A government spokesperson said work is ongoing to “review the subgroups of the board” and that “details will be announced in due course”.
“The Scottish Energy Advisory Board was established in 2009 to provide a forum for strategic discussion on the current and future energy challenges and opportunities for Scotland,” the spokesperson said.
“It continues to be a vital platform to help the Scottish Government, our economic agencies and industry work together to plan and deliver a just energy transition as part of our journey to net zero.”
McDonald said it is vital that is done quickly because the government has pledged that 50 per cent of the energy used for Scotland’s heat, transport and electricity will come from renewable sources by 2030. The industry that will invest in and drive that change needs certainty over what the government’s plan is and what role individual organisations will be expected to play.
“We had a bit of a delay through 2023,” McDonald said. “There was a lot going on that was taking up the time of ministers, not least the transfer from one first minister to another, but the first minister came to the last energy advisory board meeting in December and has made a commitment to quarterly meetings.
“I’m confident they [the government] realise the urgency with which we need to move to implementation [of the just transition plan].
“2030 is an absolute beacon that we must move towards. We will have to have really moved the dial by then to feel confident about 2045.
“2045 seems like a long way away, 2030 – I can touch it. We should really be concentrating on what we can achieve in the next six years.”

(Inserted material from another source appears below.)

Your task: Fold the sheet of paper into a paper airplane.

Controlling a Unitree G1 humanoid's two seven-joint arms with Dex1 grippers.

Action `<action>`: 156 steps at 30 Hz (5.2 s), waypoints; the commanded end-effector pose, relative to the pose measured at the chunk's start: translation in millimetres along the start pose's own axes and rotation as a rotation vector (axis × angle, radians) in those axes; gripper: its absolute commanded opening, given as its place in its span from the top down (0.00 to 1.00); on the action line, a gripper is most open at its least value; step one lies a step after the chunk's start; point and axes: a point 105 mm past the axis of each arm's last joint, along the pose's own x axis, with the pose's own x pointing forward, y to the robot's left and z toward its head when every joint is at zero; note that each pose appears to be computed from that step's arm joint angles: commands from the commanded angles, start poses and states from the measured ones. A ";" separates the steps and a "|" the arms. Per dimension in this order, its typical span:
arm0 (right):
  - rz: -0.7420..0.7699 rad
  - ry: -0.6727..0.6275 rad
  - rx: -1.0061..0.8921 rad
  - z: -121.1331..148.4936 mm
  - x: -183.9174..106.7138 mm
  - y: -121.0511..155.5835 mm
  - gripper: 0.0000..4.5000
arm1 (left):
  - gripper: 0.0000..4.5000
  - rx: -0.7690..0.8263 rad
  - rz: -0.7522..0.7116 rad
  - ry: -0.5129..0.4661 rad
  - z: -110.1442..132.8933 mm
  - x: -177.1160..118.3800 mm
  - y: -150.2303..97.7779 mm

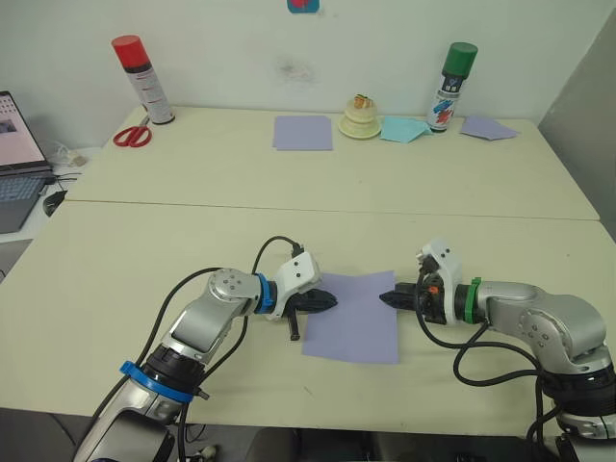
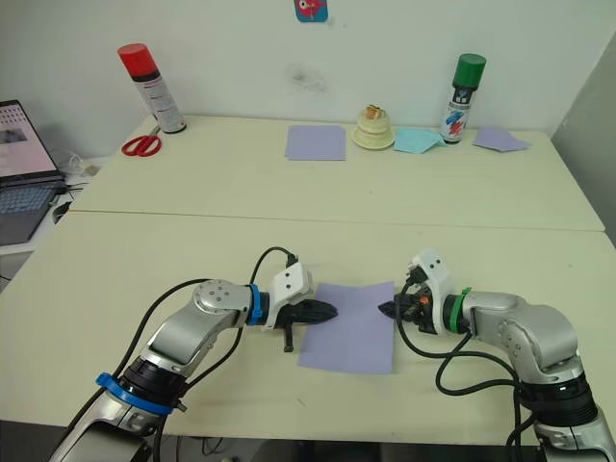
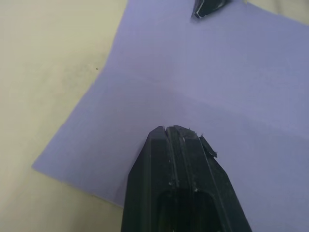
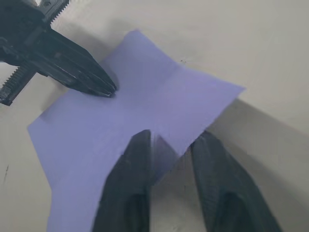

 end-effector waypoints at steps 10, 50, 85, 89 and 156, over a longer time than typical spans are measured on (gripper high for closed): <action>-0.033 -0.204 -0.349 57.8 -32.3 -10.2 0.57 | 1.00 0.061 0.013 -0.036 16.0 -1.5 5.9; -0.114 -0.188 0.248 21.3 6.9 -0.9 0.57 | 1.00 0.004 -0.002 0.031 -14.6 0.9 1.2; -0.176 -0.238 0.314 29.3 13.2 -9.3 0.64 | 1.00 -0.012 0.004 0.056 -23.0 -4.9 2.3; -0.178 -0.221 0.325 25.2 14.6 -10.6 0.64 | 1.00 -0.013 0.007 0.057 -23.8 -6.0 2.1; -0.105 -0.019 -1.025 -28.9 41.9 43.0 0.99 | 1.00 -0.062 0.032 0.068 -35.2 -11.6 3.0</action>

It comes after the Auditor General for Scotland, Stephen Boyle, last week issued a scathing report that found the government’s plans for implementing its National Strategy for Economic Transformation, which is expected to dovetail with the Energy and Just Transition Plan, “lacks political leadership”.
When it published the economic strategy in March 2022 the government said it would establish an Economic Leadership Group, chaired by the first minister, to oversee the strategy but that group has yet to be set up.
Boyle said that without the group being in place it is “not clear how evidence about what is successfully transforming Scotland’s economy will flow to the relevant decision-makers”.